_Your goal_: What you return must match the records below character for character, except that no picture appears.

_Data provided_:
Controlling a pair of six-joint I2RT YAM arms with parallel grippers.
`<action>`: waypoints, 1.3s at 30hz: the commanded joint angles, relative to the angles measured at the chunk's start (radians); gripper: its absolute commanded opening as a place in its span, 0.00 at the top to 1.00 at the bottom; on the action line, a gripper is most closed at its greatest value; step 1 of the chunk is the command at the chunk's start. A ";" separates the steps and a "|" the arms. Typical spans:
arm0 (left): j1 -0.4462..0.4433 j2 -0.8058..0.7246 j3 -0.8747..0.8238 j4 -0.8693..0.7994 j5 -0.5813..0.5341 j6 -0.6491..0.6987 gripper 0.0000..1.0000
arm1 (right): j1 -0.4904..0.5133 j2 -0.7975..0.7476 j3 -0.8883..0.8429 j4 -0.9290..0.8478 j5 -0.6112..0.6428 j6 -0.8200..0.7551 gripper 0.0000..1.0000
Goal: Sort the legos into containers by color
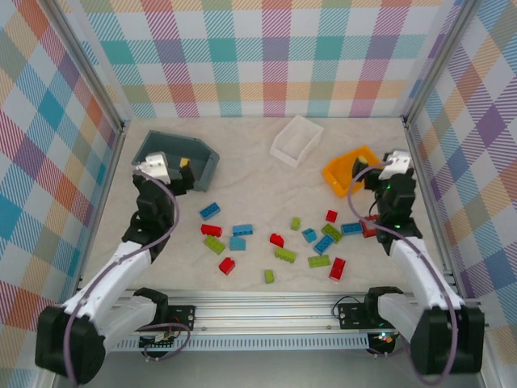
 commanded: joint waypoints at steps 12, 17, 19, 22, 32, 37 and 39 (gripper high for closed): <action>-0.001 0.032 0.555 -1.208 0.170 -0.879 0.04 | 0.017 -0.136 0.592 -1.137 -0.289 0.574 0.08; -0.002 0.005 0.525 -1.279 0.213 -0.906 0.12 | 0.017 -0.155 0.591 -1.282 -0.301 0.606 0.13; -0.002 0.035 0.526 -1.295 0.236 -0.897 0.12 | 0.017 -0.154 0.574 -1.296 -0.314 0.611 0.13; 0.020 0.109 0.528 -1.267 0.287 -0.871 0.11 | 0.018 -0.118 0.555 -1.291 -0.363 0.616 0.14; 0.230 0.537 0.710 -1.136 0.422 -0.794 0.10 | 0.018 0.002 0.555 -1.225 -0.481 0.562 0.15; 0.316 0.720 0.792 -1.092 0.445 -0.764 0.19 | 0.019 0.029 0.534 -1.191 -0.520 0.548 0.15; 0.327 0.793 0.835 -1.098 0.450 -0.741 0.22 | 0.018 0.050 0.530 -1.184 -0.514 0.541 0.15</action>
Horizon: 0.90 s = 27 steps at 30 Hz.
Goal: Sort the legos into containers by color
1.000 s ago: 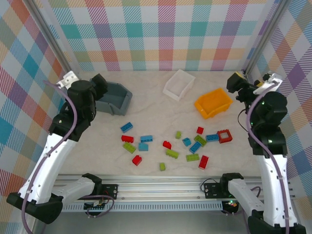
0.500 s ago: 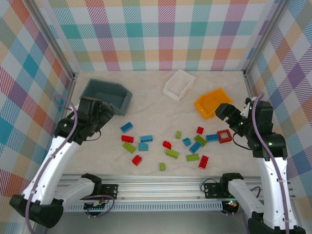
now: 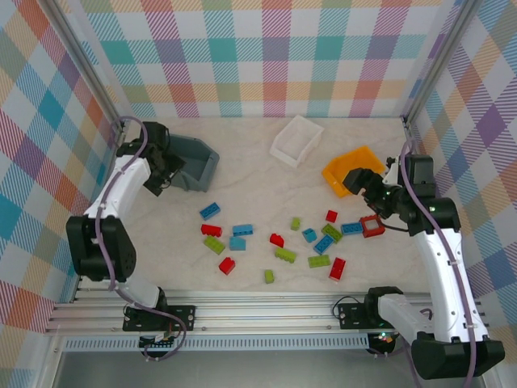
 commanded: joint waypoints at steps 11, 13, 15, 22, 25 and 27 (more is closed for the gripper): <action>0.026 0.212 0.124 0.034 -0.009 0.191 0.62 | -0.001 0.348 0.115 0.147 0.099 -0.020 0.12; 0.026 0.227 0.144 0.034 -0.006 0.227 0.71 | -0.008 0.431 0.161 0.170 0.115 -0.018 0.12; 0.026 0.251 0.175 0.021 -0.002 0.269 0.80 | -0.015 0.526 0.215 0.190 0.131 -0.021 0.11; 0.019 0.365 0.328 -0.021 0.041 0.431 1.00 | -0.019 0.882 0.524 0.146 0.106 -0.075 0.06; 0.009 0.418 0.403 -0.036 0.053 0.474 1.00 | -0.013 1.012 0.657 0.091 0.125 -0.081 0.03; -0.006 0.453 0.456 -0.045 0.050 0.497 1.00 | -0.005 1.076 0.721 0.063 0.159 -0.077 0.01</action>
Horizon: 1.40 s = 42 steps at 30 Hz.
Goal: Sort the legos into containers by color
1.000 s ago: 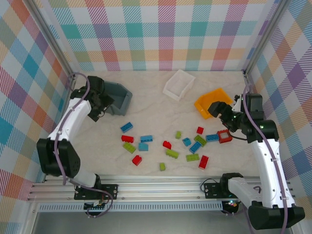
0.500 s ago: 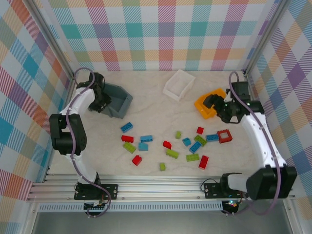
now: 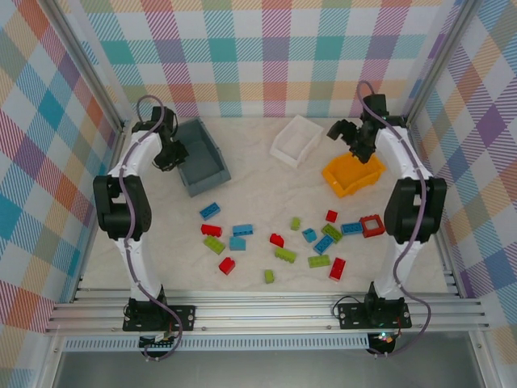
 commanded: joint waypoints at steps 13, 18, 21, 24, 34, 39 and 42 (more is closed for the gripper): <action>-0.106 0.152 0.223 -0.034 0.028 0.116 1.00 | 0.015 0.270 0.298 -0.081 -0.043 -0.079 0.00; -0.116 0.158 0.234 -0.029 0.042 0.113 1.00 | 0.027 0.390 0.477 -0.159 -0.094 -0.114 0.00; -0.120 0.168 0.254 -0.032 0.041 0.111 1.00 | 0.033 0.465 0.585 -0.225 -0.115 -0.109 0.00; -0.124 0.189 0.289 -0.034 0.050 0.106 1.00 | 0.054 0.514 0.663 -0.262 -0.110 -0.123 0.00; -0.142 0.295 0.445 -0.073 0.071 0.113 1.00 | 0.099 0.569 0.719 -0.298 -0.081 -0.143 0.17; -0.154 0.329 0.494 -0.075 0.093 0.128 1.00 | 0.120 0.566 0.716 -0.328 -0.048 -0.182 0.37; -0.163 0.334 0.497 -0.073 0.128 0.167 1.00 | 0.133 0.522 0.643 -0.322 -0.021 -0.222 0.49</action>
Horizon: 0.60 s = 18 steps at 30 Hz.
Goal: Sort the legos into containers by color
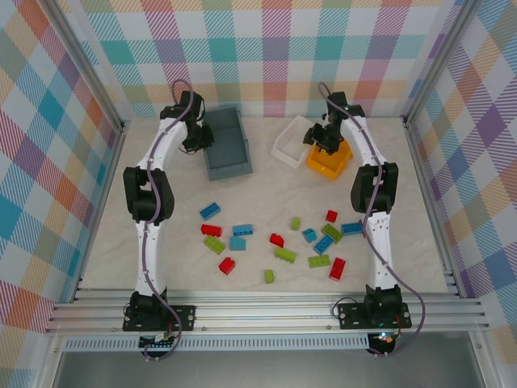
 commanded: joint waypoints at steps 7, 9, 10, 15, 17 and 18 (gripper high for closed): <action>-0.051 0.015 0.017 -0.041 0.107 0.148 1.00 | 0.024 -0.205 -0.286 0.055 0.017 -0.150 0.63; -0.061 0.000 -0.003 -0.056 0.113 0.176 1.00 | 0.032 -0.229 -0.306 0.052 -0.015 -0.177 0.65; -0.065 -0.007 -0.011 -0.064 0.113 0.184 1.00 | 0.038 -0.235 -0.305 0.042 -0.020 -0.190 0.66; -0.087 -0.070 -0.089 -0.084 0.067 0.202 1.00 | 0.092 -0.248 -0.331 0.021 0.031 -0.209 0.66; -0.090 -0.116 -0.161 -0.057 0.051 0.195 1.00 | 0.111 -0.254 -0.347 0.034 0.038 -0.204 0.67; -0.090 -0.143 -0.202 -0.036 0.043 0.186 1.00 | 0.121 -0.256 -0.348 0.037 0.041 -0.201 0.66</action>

_Task result_:
Controlling a pair of six-joint I2RT YAM arms with parallel grippers.
`<action>`: waypoints, 1.3s at 30hz: the commanded joint angles, relative to the angles measured at the chunk's start (radians); gripper: its absolute commanded opening as a place in its span, 0.00 at the top to 1.00 at the bottom; on the action line, a gripper is most closed at its greatest value; step 1 of the chunk is the command at the chunk's start. A ";" separates the steps and a "|" the arms. Typical spans:
arm0 (left): j1 -0.4462..0.4433 j2 -0.8058..0.7246 j3 -0.8747..0.8238 j4 -0.8693..0.7994 j5 -0.5813..0.5341 j6 -0.6491..0.6987 gripper 0.0000..1.0000
arm1 (right): j1 -0.4904..0.5133 j2 -0.7975..0.7476 j3 -0.8883..0.8429 j4 -0.9290..0.8478 j5 -0.6112..0.6428 j6 -0.8200..0.7551 gripper 0.0000..1.0000
Goal: Sort the legos into containers by color
 commanded: joint waypoints at steps 12, 17, 19, 22, 32, 37 and 39 (gripper high for closed): <action>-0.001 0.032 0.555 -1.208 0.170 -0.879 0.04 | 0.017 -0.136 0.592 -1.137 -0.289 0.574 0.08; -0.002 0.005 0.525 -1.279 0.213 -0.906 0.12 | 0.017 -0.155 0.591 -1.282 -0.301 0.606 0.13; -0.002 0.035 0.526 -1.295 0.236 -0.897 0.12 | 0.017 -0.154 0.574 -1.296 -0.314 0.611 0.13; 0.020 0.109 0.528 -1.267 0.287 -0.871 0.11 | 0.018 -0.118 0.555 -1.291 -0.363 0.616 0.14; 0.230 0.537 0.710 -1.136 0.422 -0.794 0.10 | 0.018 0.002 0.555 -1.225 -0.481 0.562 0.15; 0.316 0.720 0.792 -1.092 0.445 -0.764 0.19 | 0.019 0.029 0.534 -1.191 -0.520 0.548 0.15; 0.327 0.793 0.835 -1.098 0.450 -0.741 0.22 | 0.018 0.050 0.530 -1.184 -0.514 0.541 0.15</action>
Horizon: 0.90 s = 27 steps at 30 Hz.
Goal: Sort the legos into containers by color
1.000 s ago: 
0.500 s ago: 
now: 
 commanded: joint waypoints at steps 11, 13, 15, 22, 25 and 27 (more is closed for the gripper): <action>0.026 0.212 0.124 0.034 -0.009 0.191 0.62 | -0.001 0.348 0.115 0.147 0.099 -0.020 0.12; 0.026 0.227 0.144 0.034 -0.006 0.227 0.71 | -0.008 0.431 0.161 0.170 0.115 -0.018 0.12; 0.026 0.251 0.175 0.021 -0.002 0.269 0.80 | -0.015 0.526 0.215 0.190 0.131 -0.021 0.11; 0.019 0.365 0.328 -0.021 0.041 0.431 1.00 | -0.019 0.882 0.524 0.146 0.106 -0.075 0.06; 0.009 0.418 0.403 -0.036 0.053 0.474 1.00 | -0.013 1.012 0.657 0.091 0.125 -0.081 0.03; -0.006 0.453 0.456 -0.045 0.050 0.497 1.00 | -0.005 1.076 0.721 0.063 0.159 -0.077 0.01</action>
Horizon: 1.40 s = 42 steps at 30 Hz.
Goal: Sort the legos into containers by color
1.000 s ago: 
0.500 s ago: 
now: 
 commanded: joint waypoints at steps 13, 18, 21, 24, 34, 39 and 42 (more is closed for the gripper): <action>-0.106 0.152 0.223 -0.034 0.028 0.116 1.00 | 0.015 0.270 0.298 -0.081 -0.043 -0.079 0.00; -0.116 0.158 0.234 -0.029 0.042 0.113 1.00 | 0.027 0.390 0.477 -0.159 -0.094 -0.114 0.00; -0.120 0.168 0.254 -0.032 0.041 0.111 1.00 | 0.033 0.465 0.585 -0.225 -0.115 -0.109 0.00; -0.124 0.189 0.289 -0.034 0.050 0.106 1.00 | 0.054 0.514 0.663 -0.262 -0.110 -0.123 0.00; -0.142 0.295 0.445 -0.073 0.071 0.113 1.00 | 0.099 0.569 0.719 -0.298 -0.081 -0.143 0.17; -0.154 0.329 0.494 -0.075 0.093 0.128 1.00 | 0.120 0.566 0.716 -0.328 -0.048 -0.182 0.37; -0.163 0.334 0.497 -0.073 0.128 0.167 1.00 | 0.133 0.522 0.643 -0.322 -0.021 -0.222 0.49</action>
Horizon: 0.60 s = 18 steps at 30 Hz.
Goal: Sort the legos into containers by color
 commanded: joint waypoints at steps 7, 9, 10, 15, 17 and 18 (gripper high for closed): <action>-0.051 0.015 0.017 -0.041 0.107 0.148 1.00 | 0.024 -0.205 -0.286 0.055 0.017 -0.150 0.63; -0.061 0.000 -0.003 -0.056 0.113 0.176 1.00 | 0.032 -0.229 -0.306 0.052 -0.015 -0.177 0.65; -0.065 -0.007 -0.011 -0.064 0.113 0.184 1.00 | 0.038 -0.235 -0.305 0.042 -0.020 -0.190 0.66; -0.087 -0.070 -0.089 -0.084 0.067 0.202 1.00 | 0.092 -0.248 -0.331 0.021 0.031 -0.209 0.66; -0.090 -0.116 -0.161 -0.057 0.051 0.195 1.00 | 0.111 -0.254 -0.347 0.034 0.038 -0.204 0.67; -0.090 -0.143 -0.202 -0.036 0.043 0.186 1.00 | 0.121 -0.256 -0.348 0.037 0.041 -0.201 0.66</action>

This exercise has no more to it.